Phil Savage: I'm staying out of this for reasons
I feel like this is just another trap to get me to answer Dragon Age 2 to a question and I'm not falling for it.
Andy Chalk: Deus Ex: Invisible War
I've said many times before, and will no doubt say again, that Deus Ex: Invisible War is a good game. Too many concessions were made to accommodate streamlined gameplay and the limitations of consoles, the focus was too narrow and small, and comparisons to its near-mythical predecessor were bound to come up short. But underneath all of that is a very solid shooter-RPG that goes to some very interesting and unexpected places, and is by any reasonable measure a game worth playing. And with nearly two decades of time to reflect on what Deus Ex really is (and isn't), I think it'd be a lot of fun for Eidos Montreal (since Ion Storm is gone) to take another run at it. It's been way too long to rattle off many details, but improve or replace wonky systems like the unified ammunition pool, expand the existing areas and add some new ones, and throw in a bit of that crazy "aliens in the basement" DX bullshit, and I think you'd have a real winner on your hands—not just a good shooter (which it already is), but a good Deus Ex game.
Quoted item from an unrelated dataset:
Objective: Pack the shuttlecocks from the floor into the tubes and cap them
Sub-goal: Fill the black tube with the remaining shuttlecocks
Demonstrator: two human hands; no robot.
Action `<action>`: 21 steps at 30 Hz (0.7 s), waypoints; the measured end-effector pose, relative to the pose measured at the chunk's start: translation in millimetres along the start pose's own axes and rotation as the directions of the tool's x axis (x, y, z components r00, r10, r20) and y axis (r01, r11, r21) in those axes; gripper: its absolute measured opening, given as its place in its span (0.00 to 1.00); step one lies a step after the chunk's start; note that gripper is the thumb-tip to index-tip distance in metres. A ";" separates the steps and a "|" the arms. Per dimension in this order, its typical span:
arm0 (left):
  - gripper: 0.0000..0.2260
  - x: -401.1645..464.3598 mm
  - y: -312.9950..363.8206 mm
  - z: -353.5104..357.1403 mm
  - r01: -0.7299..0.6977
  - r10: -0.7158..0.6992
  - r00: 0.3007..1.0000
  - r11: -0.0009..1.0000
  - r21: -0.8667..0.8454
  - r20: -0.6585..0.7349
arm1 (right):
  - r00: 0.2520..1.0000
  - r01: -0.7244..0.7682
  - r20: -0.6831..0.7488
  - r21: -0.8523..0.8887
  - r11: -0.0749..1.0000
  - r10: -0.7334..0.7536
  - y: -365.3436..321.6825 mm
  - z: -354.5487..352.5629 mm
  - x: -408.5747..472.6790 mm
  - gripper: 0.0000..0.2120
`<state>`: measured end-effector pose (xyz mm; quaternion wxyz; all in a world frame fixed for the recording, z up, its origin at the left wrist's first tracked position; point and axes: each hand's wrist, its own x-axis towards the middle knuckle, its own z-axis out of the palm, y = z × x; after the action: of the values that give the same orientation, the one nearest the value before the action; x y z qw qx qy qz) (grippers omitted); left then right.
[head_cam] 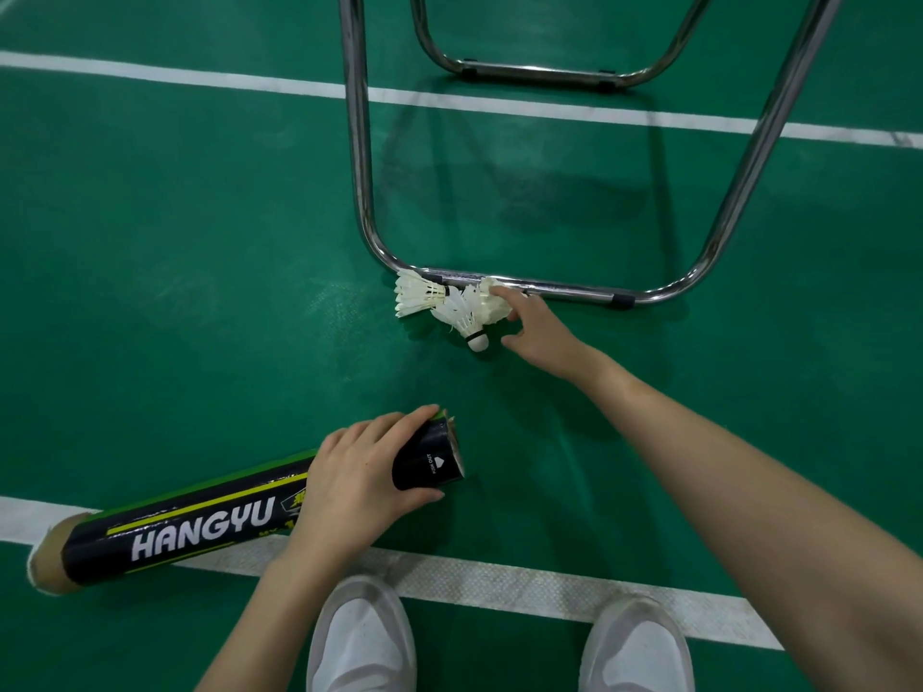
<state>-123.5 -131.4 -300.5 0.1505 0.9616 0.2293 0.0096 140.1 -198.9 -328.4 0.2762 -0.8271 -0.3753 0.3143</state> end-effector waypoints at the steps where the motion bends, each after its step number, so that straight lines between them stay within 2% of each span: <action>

Evan Lahti: Star Wars: The Old Republic
It's funny that this is coming from PC Gamer's biggest Star Trek fan and MMO critic, but looking back at it now, The Old Republic deserved a second chance to reach its full potential. This was one of the most ambitious and expensive games of the era, partly because it was the massively-multiplayer-ification of one of the most beloved RPGs of the previous era. It was a fully-voiced story with branching decisions built inside the biggest entertainment license in the world, by an experienced studio. Most reviewers liked it a lot. IGN gave it a 9, Eurogamer an 8, and it got a 93 from us. Why did it seem to fade into the wind so quickly?
I asked our MMO expert Steven what held SWTOR back from being a true hit. "It was a real obvious World of Warcraft clone. It really leaned so heavily on borrowing a lot of the major ideas of WoW without trying anything new—why would anyone play that if they're embedded in WoW?" Looking back at the 2012 gameplay, EA's safe approach to designing combat and quest systems based on the MMOs that had defined the genre years before probably wasn't the best move. SWTOR pales in comparison to stuff like Warframe, which released only a year later (and Destiny arrived the year after that). In this games-as-a-service era, where successful multiplayer games like Fortnite reinvent themselves constantly, the sprawling Star Wars universe lends itself to that kind of tumult and constant change. Hopefully Star Wars will get another shot at an ambitious story-and-multiplayer-driven game in the next few years.